━━ Source data

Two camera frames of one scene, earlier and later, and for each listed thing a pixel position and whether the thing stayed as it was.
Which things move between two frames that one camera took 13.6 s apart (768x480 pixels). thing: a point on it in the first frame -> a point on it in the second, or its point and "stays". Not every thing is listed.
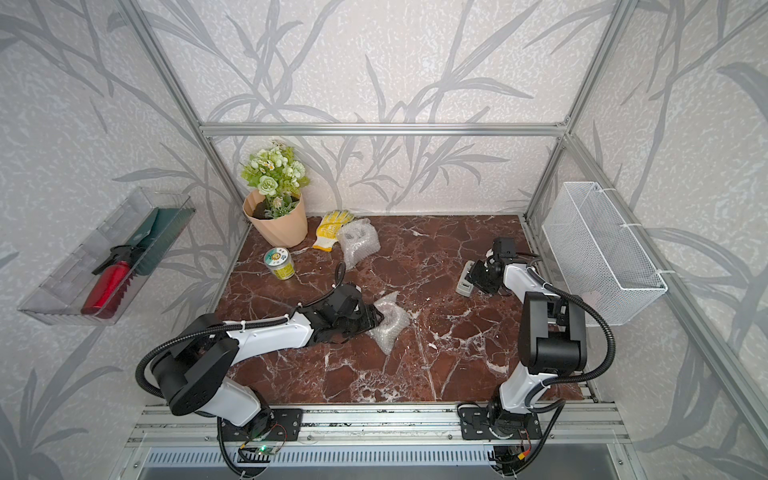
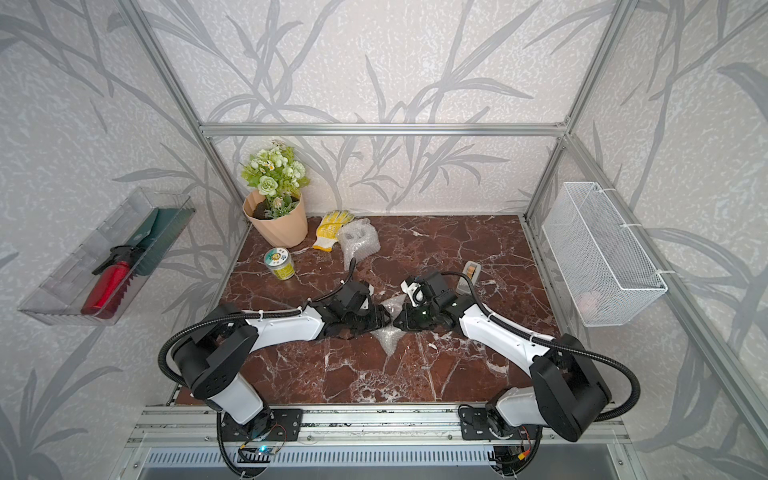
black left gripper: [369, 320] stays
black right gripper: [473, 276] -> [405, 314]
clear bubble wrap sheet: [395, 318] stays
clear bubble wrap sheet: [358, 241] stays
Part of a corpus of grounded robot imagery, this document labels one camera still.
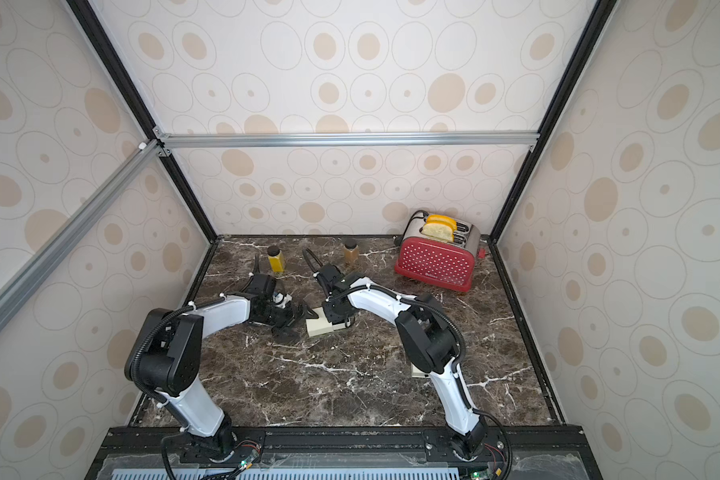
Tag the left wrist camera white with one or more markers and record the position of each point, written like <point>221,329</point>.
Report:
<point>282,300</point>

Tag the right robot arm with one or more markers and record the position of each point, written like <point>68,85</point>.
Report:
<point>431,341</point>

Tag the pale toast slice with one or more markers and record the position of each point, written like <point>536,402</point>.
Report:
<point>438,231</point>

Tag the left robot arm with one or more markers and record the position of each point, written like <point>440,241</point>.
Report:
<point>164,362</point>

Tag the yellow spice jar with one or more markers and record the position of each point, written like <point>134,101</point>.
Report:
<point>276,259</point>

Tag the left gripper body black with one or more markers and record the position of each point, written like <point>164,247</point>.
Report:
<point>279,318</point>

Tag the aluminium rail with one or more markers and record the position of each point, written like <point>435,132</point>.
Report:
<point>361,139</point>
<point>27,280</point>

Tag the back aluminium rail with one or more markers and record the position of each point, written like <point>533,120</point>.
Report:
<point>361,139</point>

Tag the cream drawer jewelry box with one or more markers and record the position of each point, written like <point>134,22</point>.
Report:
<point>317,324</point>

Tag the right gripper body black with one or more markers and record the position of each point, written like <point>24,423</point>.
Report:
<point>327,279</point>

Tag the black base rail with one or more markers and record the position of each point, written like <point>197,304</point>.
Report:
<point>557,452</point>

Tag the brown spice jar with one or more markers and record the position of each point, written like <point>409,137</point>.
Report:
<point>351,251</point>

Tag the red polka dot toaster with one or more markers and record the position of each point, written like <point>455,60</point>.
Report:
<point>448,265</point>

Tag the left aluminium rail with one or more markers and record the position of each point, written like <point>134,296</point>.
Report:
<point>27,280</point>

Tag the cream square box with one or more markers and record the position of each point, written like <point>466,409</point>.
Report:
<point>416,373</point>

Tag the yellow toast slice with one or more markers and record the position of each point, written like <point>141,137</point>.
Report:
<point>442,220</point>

━━━━
━━ Source data

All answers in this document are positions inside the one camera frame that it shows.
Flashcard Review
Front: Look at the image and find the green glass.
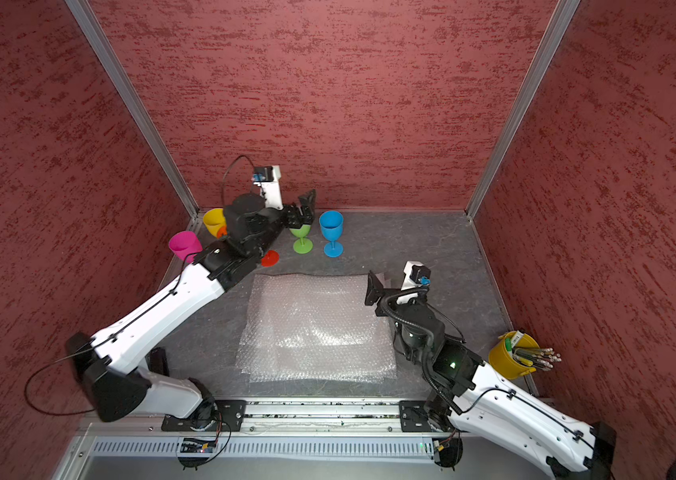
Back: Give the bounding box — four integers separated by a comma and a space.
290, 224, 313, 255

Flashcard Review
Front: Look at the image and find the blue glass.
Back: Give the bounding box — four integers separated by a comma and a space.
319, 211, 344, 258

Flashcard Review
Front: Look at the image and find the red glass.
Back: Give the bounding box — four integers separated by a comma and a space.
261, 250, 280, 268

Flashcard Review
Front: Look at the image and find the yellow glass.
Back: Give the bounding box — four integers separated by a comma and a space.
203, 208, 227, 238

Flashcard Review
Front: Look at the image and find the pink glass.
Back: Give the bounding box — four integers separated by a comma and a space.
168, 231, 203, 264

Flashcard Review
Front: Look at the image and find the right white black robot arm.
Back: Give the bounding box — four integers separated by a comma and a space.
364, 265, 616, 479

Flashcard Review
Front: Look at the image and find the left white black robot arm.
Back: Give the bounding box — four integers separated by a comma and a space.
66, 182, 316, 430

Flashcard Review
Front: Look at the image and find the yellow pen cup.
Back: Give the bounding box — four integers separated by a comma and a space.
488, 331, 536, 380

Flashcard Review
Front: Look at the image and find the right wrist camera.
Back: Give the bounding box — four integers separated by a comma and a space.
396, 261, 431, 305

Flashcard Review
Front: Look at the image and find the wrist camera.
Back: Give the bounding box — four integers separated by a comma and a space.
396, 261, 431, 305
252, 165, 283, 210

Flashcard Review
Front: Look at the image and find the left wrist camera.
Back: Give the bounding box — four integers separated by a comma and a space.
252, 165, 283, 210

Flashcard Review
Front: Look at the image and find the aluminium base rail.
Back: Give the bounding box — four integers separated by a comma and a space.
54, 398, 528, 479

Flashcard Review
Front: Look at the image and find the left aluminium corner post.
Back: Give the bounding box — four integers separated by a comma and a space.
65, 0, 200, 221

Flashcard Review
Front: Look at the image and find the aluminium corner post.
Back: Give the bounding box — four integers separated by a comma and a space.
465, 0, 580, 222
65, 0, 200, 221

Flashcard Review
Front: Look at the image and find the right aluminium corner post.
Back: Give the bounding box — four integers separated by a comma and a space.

━━━━
━━ Source data

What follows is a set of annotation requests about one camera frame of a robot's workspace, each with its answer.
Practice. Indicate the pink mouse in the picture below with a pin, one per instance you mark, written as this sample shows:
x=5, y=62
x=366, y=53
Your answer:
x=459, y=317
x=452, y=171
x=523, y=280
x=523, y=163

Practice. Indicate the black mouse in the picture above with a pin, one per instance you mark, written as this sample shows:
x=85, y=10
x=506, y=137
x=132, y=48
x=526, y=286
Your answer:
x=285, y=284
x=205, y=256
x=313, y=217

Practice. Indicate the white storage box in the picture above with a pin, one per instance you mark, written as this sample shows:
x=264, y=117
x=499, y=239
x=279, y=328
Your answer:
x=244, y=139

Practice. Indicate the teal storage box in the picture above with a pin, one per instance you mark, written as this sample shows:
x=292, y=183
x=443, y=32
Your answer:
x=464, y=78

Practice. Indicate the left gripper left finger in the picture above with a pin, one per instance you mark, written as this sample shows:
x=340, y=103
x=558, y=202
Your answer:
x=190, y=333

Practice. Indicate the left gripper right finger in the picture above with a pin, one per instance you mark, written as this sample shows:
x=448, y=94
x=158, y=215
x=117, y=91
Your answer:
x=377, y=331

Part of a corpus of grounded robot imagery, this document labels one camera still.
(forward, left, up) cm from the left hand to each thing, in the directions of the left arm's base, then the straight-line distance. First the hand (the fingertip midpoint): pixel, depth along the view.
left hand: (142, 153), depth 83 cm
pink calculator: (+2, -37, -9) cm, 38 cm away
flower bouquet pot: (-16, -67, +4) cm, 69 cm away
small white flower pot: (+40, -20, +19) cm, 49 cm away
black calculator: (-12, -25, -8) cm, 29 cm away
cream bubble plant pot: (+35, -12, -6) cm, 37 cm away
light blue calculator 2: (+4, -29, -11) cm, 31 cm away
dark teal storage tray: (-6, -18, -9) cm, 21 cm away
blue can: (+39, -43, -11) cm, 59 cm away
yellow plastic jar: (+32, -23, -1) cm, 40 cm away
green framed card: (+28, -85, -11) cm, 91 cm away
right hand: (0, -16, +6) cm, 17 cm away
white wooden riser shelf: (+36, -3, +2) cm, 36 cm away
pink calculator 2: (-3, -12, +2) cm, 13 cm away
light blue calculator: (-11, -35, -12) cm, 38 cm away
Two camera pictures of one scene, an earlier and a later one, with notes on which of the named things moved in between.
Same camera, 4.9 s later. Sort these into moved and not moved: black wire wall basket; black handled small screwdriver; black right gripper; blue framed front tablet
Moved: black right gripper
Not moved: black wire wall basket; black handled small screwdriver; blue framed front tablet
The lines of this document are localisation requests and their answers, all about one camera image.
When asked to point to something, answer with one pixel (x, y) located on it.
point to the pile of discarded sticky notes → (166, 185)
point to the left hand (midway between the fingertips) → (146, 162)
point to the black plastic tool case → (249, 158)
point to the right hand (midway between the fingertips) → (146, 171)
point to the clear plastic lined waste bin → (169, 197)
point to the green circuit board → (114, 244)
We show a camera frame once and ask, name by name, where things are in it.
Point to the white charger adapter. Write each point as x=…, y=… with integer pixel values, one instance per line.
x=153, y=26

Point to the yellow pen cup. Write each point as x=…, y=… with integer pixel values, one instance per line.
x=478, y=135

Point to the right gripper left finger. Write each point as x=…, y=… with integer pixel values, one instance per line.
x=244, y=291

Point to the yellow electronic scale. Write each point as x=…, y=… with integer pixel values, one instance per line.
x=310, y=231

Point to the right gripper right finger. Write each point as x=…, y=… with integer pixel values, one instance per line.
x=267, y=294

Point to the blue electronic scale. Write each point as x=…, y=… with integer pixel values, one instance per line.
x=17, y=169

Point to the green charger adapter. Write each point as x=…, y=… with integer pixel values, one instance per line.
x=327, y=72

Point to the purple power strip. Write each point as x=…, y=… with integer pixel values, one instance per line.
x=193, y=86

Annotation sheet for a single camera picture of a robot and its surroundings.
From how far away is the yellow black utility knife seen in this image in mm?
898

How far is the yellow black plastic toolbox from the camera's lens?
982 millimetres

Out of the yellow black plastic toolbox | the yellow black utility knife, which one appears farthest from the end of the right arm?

━━━━

- _Task_:
Your answer should consist of copies of the lines above that include the string "answers".

- _Your response_:
All answers in this document are positions inside the one camera frame that it shows.
The lines of this document are localisation requests and their answers, all about one camera image.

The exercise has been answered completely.